Quand les geeks se penchent sur les crises
Inondations au Pakistan, incendies en Russie, coulées de boue en Chine... Alors que les catastrophes naturelles se multiplient, les geeks mettent leur savoir-faire au service de l'humanitaire. Décryptage.
“Tout individu collabore à l’ensemble du cosmos”. Une poignée de geeks a fait sienne cette citation de Friedrich Nietzsche et espère apporter sa pierre à l’édifice humanitaire. En effet, avec l’avènement des nouvelles technologies, citoyens, blogueurs et hackers peuvent maintenant mettre en commun leur créativité.
Cette transformation est révolutionnaire pour le fonctionnement général des sociabilités, mais aussi pour un secteur comme l’humanitaire. Désormais, dès le déclenchement d’une crise, le web participe, à travers les réseaux sociaux (Twitter, Facebook, Wiki) à l’organisation d’une solidarité mondiale. De nouvelles pratiques s’installent, qu’il s’agisse des dons aux ONG via le web ou de la diffusion d’informations.
Lors du séisme d’Haïti, c’est notamment grâce au site de microblogging Twitter que le journaliste haïtien Carel Pédré a maintenu un lien avec les médias du monde entier et les a informés de la situation.
Geeks + cartographes + traducteurs
Un nouveau venu se distingue dans cette masse de solidarités en action: le mouvement des Crisis Camps.
Cartographes, traducteurs ou simples geeks, ses membres partagent le désir de mettre leurs compétences au service des autres en cas de crise. Aux États-Unis, où le mouvement est né en 2009, cela s’est notamment traduit lors de la marée noire dans le Golfe du Mexique par la création d’une application iPhone. “Oil Reporter” permet aux habitants de signaler la présence d’une quantité importante de pétrole, ce qui aide les autorités compétentes pour le nettoyage des zones polluées.
En France, cette communauté est encore balbutiante. “Les Crisis Camps désignent à la fois les réunions organisées en amont et le fait de se mobiliser en cas de catastrophe”, explique Claude Suna, qui a eu connaissance du mouvement américain en tenant un “live-blogging” sur Haïti. Les cartographes d’Openstreetmap et les traducteurs de Global Voices font aussi partie de l’aventure.
Vidéo présentant le développement rapide des points de reports sur Openstreetmap suite au tremblement de terre en Haïti
L’acte de naissance français remonte au 24 avril, date à laquelle les membres se sont réunis dans un haut lieu parisien de la culture internet: la Cantine. Lors de cette “non conférence” comme l’appellent les participants, les quelques 70 inscrits ont pu échanger sur leur vision du mouvement et sur la manière la plus simple et efficace de se mobiliser lors de la prochaine crise. “On peut imaginer par exemple un Wiki où chacun pourrait être éditeur de contenus”, indique Claude Suna.
De nouveaux partenaires pour les spécialistes de l’urgence
Dernière lubie en date des forcenés de l’ordi? Pas seulement, si on en croit le lieu de réunion de leur premier congrès international: le bureau présidentiel de la Banque Mondiale. Du 15 au 17 juillet, les représentants de chaque entité nationale se sont retrouvés à Washington pour organiser le mouvement Crisis Commons (son nom international). Des universitaires, des représentants d’agences gouvernementales et d’ONG ainsi que des consultants du secteur privé sont venus échanger avec ces nouveaux partenaires. Pourtant, à l’heure actuelle, les Crisis Camps peinent à sortir d’un cercle d’initiés.
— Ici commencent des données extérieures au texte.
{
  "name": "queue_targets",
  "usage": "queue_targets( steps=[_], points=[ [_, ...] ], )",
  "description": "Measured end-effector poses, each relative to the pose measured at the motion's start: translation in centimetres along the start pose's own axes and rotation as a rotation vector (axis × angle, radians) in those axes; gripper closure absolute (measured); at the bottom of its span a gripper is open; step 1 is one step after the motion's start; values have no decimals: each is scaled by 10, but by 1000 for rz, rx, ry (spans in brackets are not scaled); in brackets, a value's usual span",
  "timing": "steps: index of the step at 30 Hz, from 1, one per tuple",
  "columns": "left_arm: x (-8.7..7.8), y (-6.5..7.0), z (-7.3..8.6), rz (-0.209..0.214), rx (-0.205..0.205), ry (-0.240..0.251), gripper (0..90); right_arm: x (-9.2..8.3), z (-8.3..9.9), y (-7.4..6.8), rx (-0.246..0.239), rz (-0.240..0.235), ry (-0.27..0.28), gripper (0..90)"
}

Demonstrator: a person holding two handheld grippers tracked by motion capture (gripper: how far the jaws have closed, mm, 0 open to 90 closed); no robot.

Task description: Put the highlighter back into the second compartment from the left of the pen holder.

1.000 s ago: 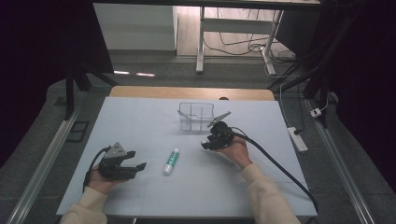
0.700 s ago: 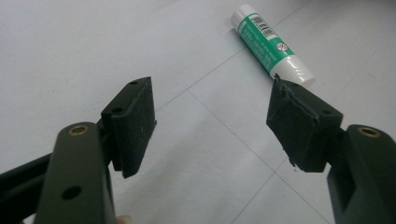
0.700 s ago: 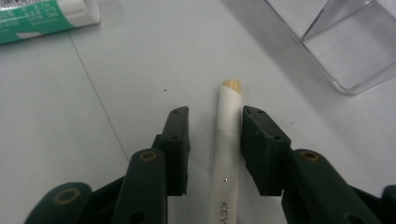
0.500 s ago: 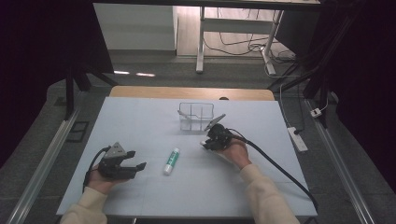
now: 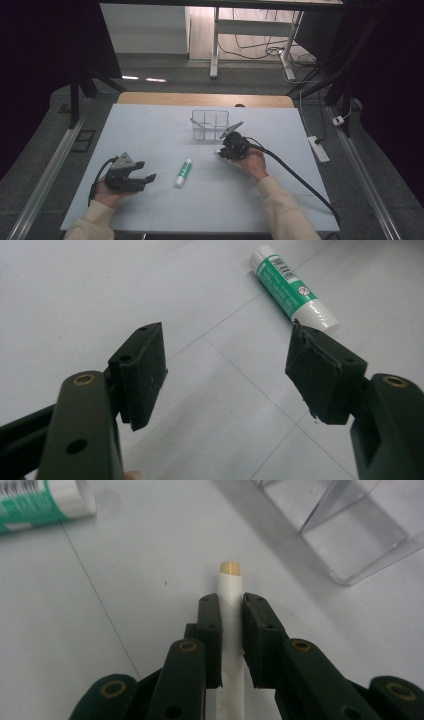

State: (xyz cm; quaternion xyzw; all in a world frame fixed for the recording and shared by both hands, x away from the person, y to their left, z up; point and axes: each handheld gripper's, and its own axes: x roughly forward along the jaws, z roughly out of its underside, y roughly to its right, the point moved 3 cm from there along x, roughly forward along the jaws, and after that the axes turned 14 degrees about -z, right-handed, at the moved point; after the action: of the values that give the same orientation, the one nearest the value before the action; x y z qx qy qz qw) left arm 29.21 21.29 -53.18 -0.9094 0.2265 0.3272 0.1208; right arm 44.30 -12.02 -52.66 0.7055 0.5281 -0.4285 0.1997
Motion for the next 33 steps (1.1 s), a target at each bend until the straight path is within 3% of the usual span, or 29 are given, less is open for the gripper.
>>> queue_targets(
  steps=[14, 33],
  points=[
    [-1, 0, 0, 1, 2, 4, 327, -33, -9, -3, -5, -4, 164, 779],
    [-1, 0, 0, -2, 2, 2, 327, -56, -12, -5, -12, 7, 267, 779]
  ],
)
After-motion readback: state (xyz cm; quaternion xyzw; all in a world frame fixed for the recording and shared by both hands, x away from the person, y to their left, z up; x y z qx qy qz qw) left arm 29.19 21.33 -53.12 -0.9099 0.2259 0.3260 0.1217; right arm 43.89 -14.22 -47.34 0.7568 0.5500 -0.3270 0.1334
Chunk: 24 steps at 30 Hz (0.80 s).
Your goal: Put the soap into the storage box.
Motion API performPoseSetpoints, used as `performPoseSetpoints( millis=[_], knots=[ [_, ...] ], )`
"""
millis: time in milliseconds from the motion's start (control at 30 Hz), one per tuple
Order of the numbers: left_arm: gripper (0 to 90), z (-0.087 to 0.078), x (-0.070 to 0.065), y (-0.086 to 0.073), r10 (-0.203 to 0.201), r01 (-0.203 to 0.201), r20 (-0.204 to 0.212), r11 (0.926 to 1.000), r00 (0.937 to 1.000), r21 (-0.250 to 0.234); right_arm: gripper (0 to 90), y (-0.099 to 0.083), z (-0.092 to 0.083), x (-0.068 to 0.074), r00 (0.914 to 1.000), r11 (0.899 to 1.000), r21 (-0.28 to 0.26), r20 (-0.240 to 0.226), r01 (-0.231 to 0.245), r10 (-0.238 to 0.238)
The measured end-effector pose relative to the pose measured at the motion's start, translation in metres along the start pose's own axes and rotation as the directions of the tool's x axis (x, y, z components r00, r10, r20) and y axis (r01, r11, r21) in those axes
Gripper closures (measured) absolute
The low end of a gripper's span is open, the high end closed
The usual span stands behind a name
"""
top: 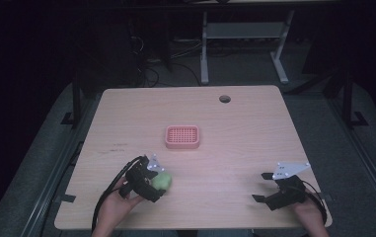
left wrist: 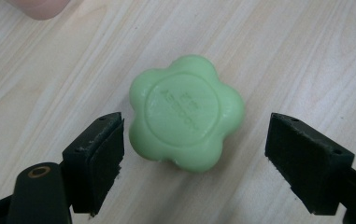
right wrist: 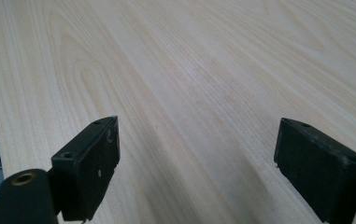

“Dans les semaines qui viennent, nous allons voir comment nous coordonner, à la fois entre les différents pays et avec les institutions existantes”, explique Gaël Musquet, le représentant français au congrès. Concrètement, cela pourrait se traduire par la mise en ligne, sur les pages des ONG, d’un lien vers la plateforme Crisis Camp qui agrégerait l’ensemble des informations sur une catastrophe donnée.
“On n’est absolument pas en concurrence avec les acteurs de l’humanitaire”, tient à préciser Gaël Musquet, qui présente l’initiative des Crisis Camps comme “une réaction à la mauvaise utilisation que font les gouvernements des nouvelles technologies”. Lors du séisme survenu à Port-au-Prince, les Crisis Camp américains et canadiens ont ainsi travaillé avec le gouvernement haïtien.
Quant au modèle économique des Crisis Camps, il devrait varier en fonction des législations nationales. Fondations dans le monde anglo-saxon, associations autre part, le choix du statut fait aussi partie des discussions en cours. “Tout dépend des volontaires qui s’engagent dans ce projet”, résume Gaël Musquet. Qui, du témoin qui envoie par SMS à la plateforme Ushahidi une information sur un conflit à l’internaute qui “twittera” une information, pourra être considéré comme un contributeur? Réponse à la prochaine crise.